İkisi de aynı anda konuştuklarında birbirlerine bakıp gülümsediler.

"Önce sen söyle."

"Önce sen söyle."

Tekrar aynı anda konuştuklarında bu sefer aynı olayı yine yaşamadan Luhan konuşmaya karar verdi. Gözlerini sokak lambasının aydınlattığı bahçenin çimlerine odakladı.

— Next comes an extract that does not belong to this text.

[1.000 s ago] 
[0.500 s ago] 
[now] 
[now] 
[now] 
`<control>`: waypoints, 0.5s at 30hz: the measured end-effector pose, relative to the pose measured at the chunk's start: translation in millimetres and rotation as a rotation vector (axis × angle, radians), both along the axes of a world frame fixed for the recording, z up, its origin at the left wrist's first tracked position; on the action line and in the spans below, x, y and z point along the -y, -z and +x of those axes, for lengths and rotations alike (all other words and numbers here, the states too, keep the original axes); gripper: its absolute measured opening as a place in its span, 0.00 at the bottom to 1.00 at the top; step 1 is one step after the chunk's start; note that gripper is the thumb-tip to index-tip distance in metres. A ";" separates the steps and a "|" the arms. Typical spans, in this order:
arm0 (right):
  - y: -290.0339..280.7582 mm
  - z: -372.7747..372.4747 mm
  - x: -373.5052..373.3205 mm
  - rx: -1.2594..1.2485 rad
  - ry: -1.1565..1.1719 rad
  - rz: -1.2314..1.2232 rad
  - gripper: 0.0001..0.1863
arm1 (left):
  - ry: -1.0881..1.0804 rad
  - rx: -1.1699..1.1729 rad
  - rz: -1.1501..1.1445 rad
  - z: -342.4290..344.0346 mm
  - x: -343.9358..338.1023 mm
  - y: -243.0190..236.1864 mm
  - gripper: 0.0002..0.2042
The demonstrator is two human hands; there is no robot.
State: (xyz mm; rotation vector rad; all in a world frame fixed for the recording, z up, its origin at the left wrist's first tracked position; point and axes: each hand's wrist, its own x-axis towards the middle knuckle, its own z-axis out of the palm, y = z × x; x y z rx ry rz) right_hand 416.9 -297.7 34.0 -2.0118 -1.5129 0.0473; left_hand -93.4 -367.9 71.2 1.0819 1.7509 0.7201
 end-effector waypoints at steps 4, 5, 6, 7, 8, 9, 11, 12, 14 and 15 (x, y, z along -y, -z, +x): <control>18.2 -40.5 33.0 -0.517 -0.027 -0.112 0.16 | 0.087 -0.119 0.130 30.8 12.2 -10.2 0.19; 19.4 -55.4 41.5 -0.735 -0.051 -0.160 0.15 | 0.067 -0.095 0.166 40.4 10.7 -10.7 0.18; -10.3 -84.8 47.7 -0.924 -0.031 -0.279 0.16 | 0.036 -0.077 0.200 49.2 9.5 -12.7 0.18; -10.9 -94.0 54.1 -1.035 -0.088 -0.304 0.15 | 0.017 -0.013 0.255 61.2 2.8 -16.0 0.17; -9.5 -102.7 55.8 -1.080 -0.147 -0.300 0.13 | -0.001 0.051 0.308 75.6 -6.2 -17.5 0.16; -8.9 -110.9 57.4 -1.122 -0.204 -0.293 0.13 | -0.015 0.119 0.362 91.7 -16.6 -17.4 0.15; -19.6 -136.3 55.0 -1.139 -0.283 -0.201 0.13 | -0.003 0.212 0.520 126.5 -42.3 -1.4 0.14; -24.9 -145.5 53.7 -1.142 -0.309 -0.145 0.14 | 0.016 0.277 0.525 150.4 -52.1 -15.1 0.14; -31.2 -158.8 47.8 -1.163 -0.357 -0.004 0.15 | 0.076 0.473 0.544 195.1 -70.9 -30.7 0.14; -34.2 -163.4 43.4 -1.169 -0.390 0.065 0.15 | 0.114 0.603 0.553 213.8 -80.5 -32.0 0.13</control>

"Pekala, ben başlayayım o zaman. Lisede dolabıma gizemli ama duygusal mektuplar bırakan çocuğa aşık oldum. Kaç yaşında bile olduğunu bilmeden, gelip bana açılmasını bekledim. Ama mektuplar sonraki yıl gelmeyince onun son sınıflardan olduğunu anladım. Yine de bu zamana kadar içimde hep bir umutla gelip beni bulmasını ve o mektupların sahibi olduğunu söylemesini istedim. Çünkü ben o mektupların sahibine hala aşığım. Ama son zamanlarda o çocuktan başka kimsenin girmesine izin vermediğim kalbim tepetaklak oldu. Hastanede ziyaretime gelen, benim arkadaş grubumla takılan ve tüm zevklerimiz aynı olan Oh Sehun' dan hoşlandım. Kendimi mektupların sahibine ihanet ediyormuşum gibi hissettim. Ama tesadüfe bak ki ikisi aynı kişi çıktı. Bunca zamandır gizli aşkımı beklediğim için takdir edersin ki hoşlanmaya başladığım Oh Sehun' un, mektupların sahibi olmasının şokunu bir süre atlatamadım. Ama güneş yeniden tepeye çıktığında şaşkınlık yerini sinire bıraktı. Hep nedenini düşündüm. 'Neden lisede karşıma çıkmadı? Neden sonradan beni bulmak için uğraşmadı? Neden benden lisede bana mektup yazan çocuk olduğunu gizledi? Neden hastanede kendini yalnızca adımı bilen bir sunbae gibi tanıttı?' Bu cevapları almak için geldim sana. Sana düşüneceğimi söylediğim için özür dilerim. Seni sevmediğimi düşünmüş olmalısın. Ama eve gelirken sinirlerim yatışınca aslında senin de kendi açından haklı olduğunu anladım. Tüm bunları geride bırakmak istiyorum. Daha fazla mutluluğa geç kalmak istemiyorum. Geçmişi bırakıp geleceğe ve şu anımıza odaklanmak istiyorum. Ve şimdi de gelecekte de senin elini tutmak istiyorum Sehun. Aramızda hiçbir gizli saklı olmadan yanımda olmanı istiyorum. Seni seviyorum."